Task item - From the line with "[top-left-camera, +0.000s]" through the line with "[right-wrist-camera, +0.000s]", inclusive, return each line of the data below exactly and leave the rest out.

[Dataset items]
== == ==

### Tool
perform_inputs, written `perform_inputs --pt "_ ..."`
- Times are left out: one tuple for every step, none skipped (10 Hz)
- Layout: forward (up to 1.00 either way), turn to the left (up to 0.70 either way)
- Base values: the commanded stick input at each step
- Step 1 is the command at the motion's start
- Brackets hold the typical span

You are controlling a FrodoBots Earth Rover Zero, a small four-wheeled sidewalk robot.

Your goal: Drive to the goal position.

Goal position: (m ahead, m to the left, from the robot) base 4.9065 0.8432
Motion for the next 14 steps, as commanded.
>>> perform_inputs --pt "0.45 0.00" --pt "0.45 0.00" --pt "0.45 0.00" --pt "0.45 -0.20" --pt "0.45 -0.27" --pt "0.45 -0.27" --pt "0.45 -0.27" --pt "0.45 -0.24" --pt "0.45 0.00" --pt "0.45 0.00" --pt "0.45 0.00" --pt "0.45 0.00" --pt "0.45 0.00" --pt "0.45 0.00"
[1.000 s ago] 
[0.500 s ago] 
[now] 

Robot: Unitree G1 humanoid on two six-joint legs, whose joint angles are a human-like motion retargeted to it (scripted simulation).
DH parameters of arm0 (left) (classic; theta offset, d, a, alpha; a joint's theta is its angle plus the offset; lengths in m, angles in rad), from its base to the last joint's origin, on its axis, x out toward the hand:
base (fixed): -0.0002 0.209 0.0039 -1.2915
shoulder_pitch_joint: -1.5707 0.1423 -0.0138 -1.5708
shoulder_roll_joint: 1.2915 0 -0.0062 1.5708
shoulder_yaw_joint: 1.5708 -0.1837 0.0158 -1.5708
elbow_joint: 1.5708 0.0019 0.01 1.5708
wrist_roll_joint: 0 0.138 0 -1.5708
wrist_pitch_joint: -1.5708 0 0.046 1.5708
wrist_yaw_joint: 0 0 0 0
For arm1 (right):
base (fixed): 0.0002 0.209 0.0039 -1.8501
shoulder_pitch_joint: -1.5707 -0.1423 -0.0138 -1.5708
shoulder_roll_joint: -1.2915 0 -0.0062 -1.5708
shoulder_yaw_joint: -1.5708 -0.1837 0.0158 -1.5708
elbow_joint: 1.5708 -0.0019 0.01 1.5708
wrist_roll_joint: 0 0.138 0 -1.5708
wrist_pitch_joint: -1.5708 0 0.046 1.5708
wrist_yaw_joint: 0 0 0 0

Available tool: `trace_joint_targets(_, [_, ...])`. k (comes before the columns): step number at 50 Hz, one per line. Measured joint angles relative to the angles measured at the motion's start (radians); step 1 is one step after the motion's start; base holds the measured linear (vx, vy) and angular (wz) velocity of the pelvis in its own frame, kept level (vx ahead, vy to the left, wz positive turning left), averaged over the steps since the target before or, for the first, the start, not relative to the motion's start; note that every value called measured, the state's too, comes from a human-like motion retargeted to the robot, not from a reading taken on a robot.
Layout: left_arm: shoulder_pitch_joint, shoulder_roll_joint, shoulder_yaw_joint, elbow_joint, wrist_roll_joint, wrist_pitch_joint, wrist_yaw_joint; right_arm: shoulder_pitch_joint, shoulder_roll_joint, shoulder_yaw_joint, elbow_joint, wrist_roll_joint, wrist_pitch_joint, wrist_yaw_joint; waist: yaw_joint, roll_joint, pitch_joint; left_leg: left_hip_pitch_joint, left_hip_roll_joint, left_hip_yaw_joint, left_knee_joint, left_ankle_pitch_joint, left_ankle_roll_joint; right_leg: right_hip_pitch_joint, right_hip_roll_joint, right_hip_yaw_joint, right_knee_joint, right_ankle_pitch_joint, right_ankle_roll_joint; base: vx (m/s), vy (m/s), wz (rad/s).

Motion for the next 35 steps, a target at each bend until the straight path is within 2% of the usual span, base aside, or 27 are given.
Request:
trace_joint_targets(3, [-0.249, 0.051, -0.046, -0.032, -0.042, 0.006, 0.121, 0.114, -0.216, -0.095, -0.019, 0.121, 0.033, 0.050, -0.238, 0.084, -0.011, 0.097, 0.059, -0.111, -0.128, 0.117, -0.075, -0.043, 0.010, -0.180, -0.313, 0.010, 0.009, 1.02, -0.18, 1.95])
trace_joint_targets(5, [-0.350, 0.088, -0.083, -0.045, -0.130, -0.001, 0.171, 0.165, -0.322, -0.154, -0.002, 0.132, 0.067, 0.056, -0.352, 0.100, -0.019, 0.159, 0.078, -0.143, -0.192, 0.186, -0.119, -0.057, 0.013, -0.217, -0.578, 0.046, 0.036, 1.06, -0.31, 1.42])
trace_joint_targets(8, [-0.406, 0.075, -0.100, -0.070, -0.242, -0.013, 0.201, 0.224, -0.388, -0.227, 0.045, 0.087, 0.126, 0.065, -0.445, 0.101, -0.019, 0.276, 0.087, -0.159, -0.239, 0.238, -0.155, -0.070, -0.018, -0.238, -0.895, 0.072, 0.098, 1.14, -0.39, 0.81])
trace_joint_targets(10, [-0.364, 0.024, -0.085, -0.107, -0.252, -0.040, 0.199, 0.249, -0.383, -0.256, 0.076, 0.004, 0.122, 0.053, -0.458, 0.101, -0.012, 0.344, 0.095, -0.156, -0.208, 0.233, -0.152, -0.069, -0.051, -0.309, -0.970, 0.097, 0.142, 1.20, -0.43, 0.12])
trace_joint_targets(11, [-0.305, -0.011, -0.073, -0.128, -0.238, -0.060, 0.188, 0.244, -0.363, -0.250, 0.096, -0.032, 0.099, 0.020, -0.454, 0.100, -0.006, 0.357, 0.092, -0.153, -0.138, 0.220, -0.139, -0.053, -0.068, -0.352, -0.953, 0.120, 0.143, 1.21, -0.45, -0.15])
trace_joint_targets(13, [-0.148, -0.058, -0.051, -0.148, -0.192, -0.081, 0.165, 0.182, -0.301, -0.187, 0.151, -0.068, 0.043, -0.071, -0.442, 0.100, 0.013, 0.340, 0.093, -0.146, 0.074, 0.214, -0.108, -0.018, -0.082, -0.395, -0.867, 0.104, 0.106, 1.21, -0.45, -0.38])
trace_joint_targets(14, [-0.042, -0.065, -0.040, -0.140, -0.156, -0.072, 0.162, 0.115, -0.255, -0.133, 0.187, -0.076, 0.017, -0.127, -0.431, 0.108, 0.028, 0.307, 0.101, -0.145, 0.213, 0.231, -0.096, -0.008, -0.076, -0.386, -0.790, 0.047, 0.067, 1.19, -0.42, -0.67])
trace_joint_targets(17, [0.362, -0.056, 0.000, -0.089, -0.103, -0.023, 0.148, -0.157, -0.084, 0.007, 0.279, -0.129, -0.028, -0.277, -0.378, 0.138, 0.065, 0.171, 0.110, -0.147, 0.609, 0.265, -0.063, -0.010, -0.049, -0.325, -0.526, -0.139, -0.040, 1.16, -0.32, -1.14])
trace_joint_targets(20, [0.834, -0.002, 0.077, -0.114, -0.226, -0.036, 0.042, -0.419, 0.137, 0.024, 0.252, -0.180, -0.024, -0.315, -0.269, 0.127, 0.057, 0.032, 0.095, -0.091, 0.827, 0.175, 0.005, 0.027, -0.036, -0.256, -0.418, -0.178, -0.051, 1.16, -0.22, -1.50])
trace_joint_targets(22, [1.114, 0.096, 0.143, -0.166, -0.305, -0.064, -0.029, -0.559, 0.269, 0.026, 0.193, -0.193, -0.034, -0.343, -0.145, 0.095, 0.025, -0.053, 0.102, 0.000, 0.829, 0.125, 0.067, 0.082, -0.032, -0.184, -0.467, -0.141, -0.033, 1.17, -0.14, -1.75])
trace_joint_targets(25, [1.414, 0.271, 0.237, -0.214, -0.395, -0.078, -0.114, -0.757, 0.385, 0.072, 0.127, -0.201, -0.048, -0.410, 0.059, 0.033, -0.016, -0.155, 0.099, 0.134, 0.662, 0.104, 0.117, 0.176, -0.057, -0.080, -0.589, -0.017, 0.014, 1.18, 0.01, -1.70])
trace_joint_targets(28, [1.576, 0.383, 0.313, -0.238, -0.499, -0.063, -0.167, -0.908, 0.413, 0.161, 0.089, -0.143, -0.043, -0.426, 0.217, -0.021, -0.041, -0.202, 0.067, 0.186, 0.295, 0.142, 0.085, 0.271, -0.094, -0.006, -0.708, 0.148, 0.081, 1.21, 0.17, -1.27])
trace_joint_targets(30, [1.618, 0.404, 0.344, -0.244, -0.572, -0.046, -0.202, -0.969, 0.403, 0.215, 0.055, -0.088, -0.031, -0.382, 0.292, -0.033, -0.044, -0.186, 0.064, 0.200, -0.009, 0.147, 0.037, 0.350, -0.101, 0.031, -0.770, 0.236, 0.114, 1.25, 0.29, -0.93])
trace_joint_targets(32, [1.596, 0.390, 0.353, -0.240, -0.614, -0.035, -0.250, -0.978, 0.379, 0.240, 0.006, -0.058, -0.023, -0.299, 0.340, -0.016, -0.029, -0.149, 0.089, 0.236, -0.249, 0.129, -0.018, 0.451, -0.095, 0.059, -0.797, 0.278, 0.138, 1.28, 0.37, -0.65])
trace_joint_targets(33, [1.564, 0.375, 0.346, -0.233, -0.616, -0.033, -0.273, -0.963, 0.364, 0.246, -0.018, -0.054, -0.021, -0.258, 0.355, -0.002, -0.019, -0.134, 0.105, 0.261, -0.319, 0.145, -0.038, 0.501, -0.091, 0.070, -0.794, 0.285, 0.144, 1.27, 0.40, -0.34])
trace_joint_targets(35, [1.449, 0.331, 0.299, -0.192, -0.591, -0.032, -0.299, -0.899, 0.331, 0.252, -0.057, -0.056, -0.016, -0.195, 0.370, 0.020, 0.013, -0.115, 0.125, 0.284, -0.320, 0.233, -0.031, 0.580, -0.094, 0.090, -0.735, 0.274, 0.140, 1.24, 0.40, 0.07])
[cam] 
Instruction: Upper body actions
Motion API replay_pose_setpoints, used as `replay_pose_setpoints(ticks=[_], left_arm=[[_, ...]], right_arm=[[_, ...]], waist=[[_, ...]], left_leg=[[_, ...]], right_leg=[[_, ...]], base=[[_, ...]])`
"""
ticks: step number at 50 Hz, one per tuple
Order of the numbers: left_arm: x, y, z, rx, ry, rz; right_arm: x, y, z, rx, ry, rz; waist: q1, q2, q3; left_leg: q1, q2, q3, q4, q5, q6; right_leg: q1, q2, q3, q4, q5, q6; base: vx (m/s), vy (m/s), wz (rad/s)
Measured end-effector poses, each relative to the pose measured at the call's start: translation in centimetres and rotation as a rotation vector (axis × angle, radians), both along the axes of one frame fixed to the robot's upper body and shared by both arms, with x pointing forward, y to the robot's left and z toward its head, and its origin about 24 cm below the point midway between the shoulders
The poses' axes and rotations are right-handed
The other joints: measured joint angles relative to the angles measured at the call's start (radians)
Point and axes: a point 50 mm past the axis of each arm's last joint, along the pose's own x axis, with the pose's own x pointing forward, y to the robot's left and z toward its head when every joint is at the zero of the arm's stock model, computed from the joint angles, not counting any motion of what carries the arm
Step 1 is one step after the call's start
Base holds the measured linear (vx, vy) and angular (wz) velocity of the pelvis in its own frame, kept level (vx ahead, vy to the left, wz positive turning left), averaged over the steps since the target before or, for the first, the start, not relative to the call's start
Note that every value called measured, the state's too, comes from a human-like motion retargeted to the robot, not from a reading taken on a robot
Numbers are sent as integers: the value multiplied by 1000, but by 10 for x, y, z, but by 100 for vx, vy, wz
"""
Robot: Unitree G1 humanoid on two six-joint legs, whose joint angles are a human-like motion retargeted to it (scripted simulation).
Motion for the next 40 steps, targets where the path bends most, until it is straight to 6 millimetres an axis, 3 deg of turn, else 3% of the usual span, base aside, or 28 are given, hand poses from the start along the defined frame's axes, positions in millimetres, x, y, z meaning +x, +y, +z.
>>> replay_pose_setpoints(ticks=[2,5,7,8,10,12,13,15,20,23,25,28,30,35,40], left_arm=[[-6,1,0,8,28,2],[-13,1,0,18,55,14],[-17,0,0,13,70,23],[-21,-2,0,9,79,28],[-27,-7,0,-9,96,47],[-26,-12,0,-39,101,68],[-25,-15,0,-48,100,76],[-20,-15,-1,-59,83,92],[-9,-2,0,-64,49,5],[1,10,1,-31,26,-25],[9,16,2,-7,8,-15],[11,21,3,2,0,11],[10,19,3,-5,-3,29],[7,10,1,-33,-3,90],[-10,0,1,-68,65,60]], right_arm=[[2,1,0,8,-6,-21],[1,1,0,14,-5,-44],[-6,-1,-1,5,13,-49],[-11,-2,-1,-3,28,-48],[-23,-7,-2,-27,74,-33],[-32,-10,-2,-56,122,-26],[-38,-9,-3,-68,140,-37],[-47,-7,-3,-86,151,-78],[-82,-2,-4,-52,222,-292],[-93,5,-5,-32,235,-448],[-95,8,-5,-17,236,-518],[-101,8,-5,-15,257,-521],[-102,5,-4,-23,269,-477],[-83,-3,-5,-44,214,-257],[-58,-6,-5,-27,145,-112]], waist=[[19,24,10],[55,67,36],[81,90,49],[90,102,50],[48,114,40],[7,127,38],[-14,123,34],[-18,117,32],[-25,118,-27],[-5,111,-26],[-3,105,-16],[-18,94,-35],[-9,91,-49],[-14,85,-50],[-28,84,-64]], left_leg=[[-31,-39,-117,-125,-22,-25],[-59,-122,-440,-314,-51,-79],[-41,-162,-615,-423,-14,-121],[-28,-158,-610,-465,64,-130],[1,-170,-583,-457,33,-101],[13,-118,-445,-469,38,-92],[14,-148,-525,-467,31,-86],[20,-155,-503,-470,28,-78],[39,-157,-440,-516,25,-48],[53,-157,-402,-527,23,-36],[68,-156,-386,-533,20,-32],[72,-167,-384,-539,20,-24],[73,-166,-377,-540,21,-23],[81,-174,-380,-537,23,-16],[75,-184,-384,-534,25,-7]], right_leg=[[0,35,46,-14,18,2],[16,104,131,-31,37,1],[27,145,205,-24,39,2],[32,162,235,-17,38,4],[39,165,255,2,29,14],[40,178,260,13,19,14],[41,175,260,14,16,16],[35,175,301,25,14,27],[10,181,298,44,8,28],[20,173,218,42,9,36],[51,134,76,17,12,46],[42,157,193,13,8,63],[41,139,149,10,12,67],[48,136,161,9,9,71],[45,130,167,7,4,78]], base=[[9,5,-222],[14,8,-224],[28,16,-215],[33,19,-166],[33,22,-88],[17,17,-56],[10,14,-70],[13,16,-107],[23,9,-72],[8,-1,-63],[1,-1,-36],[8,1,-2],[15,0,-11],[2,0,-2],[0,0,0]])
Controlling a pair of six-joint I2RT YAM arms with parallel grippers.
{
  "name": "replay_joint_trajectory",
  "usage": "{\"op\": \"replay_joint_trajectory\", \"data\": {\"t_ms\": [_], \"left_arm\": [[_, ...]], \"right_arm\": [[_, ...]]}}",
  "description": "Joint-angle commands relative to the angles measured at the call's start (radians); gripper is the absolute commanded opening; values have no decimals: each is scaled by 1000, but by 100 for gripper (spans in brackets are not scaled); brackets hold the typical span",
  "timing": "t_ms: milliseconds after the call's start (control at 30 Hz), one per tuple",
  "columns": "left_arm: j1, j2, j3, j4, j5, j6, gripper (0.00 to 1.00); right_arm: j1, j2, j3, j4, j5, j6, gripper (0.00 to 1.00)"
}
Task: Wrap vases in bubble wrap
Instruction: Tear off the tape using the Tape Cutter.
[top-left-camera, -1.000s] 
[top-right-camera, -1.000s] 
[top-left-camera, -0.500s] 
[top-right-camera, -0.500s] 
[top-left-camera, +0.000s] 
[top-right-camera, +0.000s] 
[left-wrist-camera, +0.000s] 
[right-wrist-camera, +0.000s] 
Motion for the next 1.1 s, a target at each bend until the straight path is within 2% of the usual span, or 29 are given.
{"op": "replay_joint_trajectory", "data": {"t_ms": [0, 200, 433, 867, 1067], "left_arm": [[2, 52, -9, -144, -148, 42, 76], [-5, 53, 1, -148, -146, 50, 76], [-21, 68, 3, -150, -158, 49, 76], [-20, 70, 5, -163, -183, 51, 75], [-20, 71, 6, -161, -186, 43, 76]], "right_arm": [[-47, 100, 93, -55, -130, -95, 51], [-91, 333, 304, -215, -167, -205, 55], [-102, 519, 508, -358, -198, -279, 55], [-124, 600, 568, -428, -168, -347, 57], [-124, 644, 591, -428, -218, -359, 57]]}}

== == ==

Solution to the problem -
[top-left-camera, +0.000s] 
[top-right-camera, +0.000s] 
[left-wrist-camera, +0.000s] 
[right-wrist-camera, +0.000s] 

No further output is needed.